導入
「経営コンサルタントに相談するほど、まだ会社は悪くない」
そう考える経営者は少なくありません。
しかし、経営改善の相談で重要なのは、会社が危機的な状況になっているかどうかではありません。
むしろ、まだ対策を選べる段階で相談できるかどうかが重要です。
資金がなくなり、赤字が続き、人材が流出してからでは、選択できる改善策が限られてしまいます。
経営改善は、会社が苦しくなってから始めるものではなく、小さな変化が現れたときから始めるものなのです。
背景
現在の中小企業経営では、人手不足、物価上昇、人件費、価格転嫁、金利、DX、生成AI、事業承継など、多くの経営課題が重なっています。
金利環境についても、日本銀行が2026年8月13日に公表している無担保コール翌日物金利は0.977%となっており、長期間の超低金利だけを前提とした経営から環境は変化しています。
こうした環境では、問題が表面化してから対応するだけでは、経営判断が後手に回りやすくなります。
中小企業庁も2026年の経営改善支援制度改定で「相談の早期化」を重視しています。
問題の本質
経営問題の怖さは、最初から大きな問題として現れないことです。
専門家への相談を検討したいサインは、例えば次の7つです。
- 売上はあるのに利益が減っている
- 資金繰りに不安を感じ始めた
- 借入金が徐々に増えている
- 社長が現場から抜けられない
- 人材が育たず、離職が増えている
- 業務が属人化し、生産性が上がらない
- 新しい事業や投資について判断に迷っている
重要なのは、一つ一つを別々の問題として見ないことです。
たとえば利益低下の原因が、単純な売上不足とは限りません。
人員配置、価格設定、業務効率、原価管理、営業方法などが複雑に絡んでいることがあります。
中小企業や経営者への影響
中小企業では、経営者自身が会社の中心にいるため、自分の会社を客観的に見ることが難しくなりがちです。
毎日問題を解決していると、
「忙しいから仕方ない」
「今月を乗り越えれば大丈夫」
と考えてしまいます。
しかし、その状態が半年、一年と続けば、会社の体力は少しずつ失われていきます。
経営コンサルタントとしての考察
私は、経営改善の相談で最も良いタイミングは、経営者が「何となく今までと違う」と感じたときだと考えています。
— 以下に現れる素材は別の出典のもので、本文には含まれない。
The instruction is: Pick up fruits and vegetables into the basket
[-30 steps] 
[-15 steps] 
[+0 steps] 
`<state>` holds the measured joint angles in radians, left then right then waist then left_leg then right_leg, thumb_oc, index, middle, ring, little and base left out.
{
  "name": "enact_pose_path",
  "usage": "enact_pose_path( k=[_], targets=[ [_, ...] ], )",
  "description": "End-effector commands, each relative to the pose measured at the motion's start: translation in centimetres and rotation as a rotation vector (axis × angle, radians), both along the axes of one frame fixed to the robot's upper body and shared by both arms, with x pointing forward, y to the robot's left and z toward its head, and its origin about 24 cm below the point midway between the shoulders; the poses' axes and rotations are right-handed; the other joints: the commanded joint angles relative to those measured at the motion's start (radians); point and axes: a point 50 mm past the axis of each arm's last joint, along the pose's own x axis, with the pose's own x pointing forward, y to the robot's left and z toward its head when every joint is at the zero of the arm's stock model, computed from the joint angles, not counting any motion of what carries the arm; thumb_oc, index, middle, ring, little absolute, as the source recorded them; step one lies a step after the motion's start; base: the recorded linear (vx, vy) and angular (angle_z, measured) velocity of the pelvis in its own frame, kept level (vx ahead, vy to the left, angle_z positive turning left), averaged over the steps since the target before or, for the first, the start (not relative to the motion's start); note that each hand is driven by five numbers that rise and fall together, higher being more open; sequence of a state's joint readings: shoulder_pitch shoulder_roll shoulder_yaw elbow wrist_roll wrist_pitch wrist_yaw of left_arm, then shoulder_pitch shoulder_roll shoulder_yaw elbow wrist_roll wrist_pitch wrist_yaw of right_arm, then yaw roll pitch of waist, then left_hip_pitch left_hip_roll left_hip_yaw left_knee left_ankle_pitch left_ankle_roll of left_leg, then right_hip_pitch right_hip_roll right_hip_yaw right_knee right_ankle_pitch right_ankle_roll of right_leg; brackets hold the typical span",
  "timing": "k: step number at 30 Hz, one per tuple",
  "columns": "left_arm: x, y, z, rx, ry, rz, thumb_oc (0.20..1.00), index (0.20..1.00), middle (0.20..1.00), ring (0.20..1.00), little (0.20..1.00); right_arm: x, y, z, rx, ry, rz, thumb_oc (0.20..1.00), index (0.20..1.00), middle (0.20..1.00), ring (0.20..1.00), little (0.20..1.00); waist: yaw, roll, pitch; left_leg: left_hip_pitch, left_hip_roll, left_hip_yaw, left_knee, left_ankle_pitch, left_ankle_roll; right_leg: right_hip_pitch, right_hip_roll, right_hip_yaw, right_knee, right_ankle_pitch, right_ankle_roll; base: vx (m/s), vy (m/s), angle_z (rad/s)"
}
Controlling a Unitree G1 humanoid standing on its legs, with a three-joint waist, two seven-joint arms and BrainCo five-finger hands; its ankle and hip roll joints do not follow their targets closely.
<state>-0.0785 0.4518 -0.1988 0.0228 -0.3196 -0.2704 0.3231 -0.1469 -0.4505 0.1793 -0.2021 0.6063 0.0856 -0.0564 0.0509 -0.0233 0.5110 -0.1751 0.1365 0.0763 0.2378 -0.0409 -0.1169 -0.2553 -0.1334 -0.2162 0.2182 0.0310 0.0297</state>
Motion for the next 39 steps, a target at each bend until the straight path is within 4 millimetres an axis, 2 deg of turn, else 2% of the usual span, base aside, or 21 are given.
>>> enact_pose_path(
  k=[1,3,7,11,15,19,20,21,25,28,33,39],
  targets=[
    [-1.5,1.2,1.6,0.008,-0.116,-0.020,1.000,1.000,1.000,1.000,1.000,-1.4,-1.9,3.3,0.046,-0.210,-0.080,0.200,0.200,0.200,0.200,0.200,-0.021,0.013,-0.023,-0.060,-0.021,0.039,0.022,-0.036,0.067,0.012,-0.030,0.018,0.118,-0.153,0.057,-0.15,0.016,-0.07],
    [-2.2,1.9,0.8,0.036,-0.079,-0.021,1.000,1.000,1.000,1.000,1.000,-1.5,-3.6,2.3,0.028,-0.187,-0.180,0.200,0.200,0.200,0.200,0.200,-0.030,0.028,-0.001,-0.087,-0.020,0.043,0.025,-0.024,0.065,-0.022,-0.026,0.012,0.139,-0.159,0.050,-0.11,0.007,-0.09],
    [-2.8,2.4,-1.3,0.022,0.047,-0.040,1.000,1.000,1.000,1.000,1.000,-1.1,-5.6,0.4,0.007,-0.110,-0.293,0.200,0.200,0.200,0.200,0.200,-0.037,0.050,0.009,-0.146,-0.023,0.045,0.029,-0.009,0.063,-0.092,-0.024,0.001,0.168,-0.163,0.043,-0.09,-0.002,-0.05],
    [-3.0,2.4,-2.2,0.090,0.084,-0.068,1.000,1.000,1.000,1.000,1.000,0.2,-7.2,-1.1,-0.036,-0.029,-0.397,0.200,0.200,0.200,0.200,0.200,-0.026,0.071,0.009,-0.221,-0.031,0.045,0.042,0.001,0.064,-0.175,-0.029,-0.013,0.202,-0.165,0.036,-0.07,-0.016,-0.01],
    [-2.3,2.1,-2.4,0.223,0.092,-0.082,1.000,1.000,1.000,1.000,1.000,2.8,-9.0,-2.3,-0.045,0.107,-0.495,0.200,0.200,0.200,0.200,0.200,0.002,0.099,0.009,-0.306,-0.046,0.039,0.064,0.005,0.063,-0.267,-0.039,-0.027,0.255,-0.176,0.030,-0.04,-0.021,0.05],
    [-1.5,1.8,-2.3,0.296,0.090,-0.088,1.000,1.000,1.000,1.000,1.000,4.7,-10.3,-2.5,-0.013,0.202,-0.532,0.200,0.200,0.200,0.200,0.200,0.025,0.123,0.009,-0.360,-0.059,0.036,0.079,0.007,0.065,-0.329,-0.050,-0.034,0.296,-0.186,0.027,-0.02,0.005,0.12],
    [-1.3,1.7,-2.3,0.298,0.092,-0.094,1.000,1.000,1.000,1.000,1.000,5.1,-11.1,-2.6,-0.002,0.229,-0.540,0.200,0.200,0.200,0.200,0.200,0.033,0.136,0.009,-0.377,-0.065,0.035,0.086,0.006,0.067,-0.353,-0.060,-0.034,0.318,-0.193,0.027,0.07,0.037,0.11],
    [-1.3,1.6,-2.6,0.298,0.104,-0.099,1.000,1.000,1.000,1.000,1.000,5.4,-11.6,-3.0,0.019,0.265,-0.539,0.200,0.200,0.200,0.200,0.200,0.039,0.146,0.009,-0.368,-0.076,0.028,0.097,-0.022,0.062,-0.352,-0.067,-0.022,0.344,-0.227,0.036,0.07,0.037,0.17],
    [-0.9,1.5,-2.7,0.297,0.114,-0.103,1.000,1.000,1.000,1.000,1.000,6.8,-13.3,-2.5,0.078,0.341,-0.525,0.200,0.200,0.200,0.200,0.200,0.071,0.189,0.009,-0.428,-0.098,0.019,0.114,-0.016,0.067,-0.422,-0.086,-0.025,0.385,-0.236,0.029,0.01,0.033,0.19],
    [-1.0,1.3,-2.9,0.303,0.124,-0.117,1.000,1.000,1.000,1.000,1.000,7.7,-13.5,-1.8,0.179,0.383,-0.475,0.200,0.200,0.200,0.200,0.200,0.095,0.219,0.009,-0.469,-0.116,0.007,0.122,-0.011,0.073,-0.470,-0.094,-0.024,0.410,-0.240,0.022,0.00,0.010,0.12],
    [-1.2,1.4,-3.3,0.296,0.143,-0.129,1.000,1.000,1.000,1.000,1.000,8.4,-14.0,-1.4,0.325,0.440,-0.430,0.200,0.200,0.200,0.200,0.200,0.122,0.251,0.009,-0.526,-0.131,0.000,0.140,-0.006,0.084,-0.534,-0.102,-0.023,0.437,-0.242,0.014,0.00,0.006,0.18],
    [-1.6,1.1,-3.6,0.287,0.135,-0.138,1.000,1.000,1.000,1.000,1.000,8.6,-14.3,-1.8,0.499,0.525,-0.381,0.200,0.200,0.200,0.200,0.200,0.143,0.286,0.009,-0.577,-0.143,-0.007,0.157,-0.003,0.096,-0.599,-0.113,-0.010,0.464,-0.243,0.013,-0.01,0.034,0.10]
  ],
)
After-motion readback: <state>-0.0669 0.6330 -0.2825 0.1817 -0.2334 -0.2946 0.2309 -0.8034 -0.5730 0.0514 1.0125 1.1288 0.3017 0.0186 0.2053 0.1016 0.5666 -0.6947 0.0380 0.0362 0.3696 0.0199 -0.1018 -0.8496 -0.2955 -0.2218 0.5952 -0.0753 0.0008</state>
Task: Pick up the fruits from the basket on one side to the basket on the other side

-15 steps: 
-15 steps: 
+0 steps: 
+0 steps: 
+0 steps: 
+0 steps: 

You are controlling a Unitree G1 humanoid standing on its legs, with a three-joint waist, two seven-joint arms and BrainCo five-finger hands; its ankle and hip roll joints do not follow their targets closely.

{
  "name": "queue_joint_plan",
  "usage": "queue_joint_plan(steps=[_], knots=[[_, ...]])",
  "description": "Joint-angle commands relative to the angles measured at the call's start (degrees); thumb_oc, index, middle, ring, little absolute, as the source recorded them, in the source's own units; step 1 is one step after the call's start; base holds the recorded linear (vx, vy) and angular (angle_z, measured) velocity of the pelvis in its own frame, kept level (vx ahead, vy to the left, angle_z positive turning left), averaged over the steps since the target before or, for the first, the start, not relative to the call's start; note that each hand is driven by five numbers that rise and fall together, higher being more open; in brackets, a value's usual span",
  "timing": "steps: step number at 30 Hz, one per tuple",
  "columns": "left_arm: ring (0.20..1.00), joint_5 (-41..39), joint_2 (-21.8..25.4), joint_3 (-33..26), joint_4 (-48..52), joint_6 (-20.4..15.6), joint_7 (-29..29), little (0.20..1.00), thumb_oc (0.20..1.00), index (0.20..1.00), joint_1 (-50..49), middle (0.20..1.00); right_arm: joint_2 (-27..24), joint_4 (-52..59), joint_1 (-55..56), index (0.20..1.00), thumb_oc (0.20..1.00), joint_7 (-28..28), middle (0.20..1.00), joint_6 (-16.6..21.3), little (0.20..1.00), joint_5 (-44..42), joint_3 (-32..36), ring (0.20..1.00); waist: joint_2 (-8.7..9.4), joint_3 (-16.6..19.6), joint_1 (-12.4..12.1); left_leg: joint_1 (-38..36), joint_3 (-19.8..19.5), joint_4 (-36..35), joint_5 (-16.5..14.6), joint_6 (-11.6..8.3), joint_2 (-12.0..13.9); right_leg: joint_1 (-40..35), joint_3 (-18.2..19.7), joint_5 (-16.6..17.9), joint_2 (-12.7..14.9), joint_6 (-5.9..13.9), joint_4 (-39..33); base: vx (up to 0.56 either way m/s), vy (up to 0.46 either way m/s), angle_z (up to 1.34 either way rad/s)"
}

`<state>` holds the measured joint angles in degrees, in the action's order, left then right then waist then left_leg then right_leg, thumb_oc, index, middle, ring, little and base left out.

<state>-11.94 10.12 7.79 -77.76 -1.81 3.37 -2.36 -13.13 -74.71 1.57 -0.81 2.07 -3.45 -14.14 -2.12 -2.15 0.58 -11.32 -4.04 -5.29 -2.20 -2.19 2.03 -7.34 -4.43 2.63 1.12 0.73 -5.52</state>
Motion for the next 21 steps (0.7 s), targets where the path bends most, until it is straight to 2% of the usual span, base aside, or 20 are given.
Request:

専門家の仕事は、答えを一方的に教えることではありません。
会社の数字、業務、人材、組織、営業などを整理し、
「本当の問題はどこにあるのか」
「何から手を付けるべきか」
を経営者と一緒に見つけることです。
会社に余力があるほど、選択肢は多くなります。
企業が今後取り組むべきこと
まず毎月、
売上
粗利益
営業利益
現預金
借入金
資金繰り
主要KPI
を確認してください。
そして数字だけでなく、
「社長しかできない仕事が増えていないか」
「社員が同じ問題を何度も抱えていないか」
「無駄な作業が増えていないか」
も確認します。
三つ以上の違和感が続くなら、一度第三者に会社を見てもらうことを検討してもよいでしょう。
まとめ
経営改善の相談は、会社が危なくなった証拠ではありません。
むしろ、
会社を危なくしないために行う経営判断です。
「まだ大丈夫」と思えるうちに会社を点検する。
その早さが、数年後の会社の選択肢を大きく左右します。